JPS6250711B2 - - Google Patents

Description

DETAILED DESCRIPTION OF THE INVENTION The present invention relates to an oil film seal type shaft sealing device for a rotating machine such as a turbo compressor, which prevents internal gas from leaking to the outside from a shaft penetrating portion of a casing. Specifically, the present invention relates to a shaft sealing device in which the seal ring on the atmosphere side also functions as a bearing.

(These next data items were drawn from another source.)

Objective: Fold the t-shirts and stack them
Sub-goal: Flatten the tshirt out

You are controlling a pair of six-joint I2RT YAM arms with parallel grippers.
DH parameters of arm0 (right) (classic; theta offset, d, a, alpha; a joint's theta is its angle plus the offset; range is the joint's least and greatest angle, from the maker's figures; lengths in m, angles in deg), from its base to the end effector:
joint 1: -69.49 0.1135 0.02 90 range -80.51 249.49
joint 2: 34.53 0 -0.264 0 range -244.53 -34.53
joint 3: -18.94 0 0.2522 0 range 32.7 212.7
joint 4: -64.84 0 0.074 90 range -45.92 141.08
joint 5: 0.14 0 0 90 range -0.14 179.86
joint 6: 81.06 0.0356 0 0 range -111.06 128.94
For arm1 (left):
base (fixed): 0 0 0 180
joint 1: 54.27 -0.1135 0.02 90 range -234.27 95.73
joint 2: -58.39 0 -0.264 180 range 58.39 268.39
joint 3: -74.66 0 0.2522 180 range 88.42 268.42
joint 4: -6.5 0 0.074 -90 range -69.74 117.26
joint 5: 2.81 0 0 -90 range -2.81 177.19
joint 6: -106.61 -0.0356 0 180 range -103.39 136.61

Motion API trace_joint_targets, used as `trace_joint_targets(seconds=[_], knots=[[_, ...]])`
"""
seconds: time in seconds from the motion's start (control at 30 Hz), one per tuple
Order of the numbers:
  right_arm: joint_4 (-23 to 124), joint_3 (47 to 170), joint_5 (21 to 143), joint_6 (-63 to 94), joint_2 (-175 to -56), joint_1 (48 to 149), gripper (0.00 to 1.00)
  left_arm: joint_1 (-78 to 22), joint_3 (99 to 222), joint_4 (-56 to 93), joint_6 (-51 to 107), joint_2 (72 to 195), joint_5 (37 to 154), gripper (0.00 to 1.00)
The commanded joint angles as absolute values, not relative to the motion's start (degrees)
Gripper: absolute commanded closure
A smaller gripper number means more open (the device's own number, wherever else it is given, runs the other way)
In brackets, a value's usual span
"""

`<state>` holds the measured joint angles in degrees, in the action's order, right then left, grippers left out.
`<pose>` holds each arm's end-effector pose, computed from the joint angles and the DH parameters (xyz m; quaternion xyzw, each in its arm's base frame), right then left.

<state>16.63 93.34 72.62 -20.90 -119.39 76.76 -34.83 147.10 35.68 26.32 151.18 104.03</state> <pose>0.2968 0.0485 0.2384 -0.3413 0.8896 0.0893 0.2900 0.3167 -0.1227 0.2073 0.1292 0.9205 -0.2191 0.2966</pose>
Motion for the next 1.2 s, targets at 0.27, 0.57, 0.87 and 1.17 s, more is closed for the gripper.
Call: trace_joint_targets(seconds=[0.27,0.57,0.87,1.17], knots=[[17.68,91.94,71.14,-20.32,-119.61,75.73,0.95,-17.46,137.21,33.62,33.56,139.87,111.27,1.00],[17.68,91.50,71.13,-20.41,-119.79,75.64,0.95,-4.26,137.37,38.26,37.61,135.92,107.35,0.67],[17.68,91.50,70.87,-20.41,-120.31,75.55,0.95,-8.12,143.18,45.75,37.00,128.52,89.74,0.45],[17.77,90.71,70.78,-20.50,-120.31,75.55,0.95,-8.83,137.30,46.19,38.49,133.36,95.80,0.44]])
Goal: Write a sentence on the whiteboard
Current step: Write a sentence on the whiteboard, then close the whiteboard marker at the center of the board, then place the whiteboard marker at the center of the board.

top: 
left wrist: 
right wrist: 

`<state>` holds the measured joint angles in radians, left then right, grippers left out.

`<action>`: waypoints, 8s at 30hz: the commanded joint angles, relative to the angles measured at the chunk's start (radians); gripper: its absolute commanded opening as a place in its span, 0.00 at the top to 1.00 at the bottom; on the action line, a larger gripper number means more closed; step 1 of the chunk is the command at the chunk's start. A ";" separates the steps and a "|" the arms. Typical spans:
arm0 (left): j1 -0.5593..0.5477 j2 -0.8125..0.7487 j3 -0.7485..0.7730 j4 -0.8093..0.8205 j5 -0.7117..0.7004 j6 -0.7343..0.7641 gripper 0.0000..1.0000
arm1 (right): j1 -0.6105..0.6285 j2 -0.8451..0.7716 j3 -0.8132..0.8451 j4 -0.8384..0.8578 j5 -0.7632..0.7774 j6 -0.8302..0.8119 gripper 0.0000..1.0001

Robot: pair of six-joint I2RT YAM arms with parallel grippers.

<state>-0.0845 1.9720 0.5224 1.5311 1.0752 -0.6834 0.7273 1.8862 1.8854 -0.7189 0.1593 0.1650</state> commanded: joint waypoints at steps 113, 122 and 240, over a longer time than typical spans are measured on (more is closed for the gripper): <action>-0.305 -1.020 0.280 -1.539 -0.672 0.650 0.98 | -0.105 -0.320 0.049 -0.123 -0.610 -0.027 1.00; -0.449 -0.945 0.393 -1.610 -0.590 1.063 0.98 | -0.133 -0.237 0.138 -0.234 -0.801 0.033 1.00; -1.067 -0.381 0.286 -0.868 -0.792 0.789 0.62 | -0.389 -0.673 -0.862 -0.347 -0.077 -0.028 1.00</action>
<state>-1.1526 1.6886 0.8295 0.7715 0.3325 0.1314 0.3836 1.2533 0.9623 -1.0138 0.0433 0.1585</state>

A conventional general oil film seal type shaft sealing device had a structure as shown in FIG.
That is, a gas-side floating ring 2 and an atmosphere-side floating ring 3 having a small gap with respect to the rotating shaft 1 are provided in a shaft sealing chamber 5 formed in the shaft penetrating portion of the casing 4. By supplying shaft sealing oil at a pressure slightly higher than the gas pressure inside the machine (gas side A) from the sealing oil supply port 6 and forming an oil film in the gap between the shaft 1 and the gas side floating 2, the gas inside the machine is released from the outside. I tried to prevent it from leaking. The atmosphere-side floating ring 3 is provided to maintain the oil pressure of the shaft sealing oil supplied into the shaft sealing chamber 5, and a gap is appropriately formed between it and the shaft 1. The shaft sealing oil that has passed through the floating rings 2 and 3 is discharged to the outside of the machine from discharge ports 7 and 8, respectively. A bearing 9 fixed to the casing 4 is provided on the atmospheric side B of the shaft sealing chamber 5.
is lubricated by lubricating oil supplied from the lubricating oil supply port 10.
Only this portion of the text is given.